Moreover, while the pyperf documentation explains how to reduce the random noise of the system and other applications, some benchmarks use the system and so can get different timing depending on the system workload, depending on I/O performances, etc. Outliers and temporary spikes in results are not automatically removed: values are summarized by computing the average (arithmetic mean) and standard deviation which “contains” these spikes, instead of using median and the median absolute deviation for example which to ignore outliers. It is deliberate choice since applications running in production are impacted by such temporary slowdown caused by various things like a garbage collection or a JIT compilation.

Warmups and steady state

A borderline issue are the benchmarks “warmups”. The first values of each worker process are always slower: 10% slower in the best case, it can be 1000% slower or more on PyPy. Right now (2017-04-14), pyperformance ignore first values considered as warmup until a benchmark reachs its “steady state”. The “steady state” can include temporary spikes every 5 values (ex: caused by the garbage collector), and it can still imply further JIT compiler optimizations but with a “low” impact on the average pyperformance.

To be clear “warmup” and “steady state” are a work-in-progress and a very complex topic, especially on PyPy and its JIT compiler.


Tool for comparing the performance of two Python implementations.
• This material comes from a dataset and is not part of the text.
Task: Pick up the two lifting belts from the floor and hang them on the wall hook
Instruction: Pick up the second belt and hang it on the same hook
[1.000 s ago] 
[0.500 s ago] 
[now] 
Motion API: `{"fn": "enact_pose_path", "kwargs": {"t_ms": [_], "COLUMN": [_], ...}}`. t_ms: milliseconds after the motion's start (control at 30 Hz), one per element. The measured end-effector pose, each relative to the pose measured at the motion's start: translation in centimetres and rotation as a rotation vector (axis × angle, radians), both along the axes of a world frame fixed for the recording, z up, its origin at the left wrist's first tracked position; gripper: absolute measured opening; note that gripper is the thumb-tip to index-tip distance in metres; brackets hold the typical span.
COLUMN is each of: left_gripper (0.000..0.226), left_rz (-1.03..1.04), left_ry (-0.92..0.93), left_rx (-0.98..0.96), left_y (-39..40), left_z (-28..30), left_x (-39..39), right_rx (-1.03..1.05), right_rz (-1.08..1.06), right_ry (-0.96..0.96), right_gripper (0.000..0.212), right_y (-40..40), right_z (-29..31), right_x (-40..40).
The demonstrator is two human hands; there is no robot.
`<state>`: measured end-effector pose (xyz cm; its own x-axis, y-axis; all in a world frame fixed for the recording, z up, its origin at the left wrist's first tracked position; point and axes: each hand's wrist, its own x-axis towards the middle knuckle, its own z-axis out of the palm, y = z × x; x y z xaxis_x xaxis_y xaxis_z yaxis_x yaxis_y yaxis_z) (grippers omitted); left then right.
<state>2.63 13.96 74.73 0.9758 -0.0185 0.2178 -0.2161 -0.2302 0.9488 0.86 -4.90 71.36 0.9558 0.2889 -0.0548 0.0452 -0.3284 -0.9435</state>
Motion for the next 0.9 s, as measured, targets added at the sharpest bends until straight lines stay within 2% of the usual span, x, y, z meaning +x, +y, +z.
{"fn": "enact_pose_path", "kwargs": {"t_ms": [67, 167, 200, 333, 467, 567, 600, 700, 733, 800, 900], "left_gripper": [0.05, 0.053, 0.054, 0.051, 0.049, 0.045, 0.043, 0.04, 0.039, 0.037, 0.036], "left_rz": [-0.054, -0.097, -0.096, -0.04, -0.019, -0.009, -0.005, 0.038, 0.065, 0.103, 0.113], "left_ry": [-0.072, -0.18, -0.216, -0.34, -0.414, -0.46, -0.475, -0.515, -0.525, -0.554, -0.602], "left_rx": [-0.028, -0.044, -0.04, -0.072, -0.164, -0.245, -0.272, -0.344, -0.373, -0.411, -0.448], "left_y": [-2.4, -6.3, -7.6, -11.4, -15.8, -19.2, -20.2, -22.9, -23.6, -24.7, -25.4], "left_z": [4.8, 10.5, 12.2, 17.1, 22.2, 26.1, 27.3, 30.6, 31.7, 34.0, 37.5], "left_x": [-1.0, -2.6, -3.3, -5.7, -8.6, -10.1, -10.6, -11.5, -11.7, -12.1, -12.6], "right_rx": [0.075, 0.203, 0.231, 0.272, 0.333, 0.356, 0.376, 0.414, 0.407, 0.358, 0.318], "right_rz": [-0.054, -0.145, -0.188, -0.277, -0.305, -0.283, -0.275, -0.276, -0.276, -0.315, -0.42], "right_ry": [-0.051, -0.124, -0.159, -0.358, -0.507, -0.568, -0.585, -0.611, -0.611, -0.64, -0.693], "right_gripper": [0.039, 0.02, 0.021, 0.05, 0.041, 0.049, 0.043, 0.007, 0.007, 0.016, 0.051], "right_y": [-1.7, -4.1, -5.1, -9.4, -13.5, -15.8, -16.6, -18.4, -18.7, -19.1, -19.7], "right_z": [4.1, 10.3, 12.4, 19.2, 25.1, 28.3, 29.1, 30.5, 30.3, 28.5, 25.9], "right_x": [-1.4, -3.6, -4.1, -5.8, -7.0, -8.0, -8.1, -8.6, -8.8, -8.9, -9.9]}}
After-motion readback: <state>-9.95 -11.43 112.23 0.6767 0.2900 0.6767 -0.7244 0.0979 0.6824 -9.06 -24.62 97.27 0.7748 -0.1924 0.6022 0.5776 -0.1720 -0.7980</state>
pyperformance will run Student’s two-tailed T test on the benchmark results at the 95% confidence level to indicate whether the observed difference is statistically significant.

Omitting the -b option will result in the default group of benchmarks being run Omitting -b is the same as specifying -b default.

To run every benchmark pyperformance knows about, use -b all. To see a full list of all available benchmarks, use –help.

Negative benchmarks specifications are also supported: -b -2to3 will run every benchmark in the default group except for 2to3 (this is the same as -b default,-2to3). -b all,-django will run all benchmarks except the Django templates benchmark. Negative groups (e.g., -b -default) are not supported. Positive benchmarks are parsed before the negative benchmarks are subtracted.

If --track_memory is passed, pyperformance will continuously sample the benchmark’s memory usage. This currently only works on Linux 2.6.16 and higher or Windows with PyWin32. Because --track_memory introduces performance jitter while collecting memory measurements, only memory usage is reported in the final report.